Exercise requirements: Transcribe the entries below exactly; leave every image out.

Top of Records for this exercise

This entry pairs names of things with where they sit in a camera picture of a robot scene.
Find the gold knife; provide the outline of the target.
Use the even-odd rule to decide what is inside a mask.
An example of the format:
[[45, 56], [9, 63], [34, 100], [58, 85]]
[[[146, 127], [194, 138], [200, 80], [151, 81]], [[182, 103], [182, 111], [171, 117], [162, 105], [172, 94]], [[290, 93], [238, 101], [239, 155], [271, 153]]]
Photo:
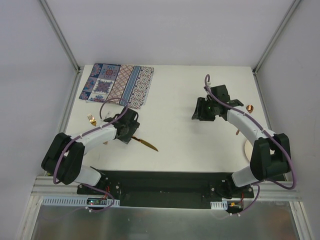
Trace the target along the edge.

Bottom of Records for this exercise

Reply to the task:
This entry pairs names of things with where they sit in a camera picture of a robot scene.
Find the gold knife; provide the outline of the target.
Use the even-odd rule to decide what is inside a mask.
An example of the format:
[[45, 56], [9, 63], [34, 100], [58, 85]]
[[[146, 127], [194, 138], [200, 80], [151, 81]], [[182, 103], [182, 111], [171, 117], [162, 105], [172, 94]], [[290, 93], [238, 101], [239, 155], [271, 153]]]
Photo:
Trace the target along the edge.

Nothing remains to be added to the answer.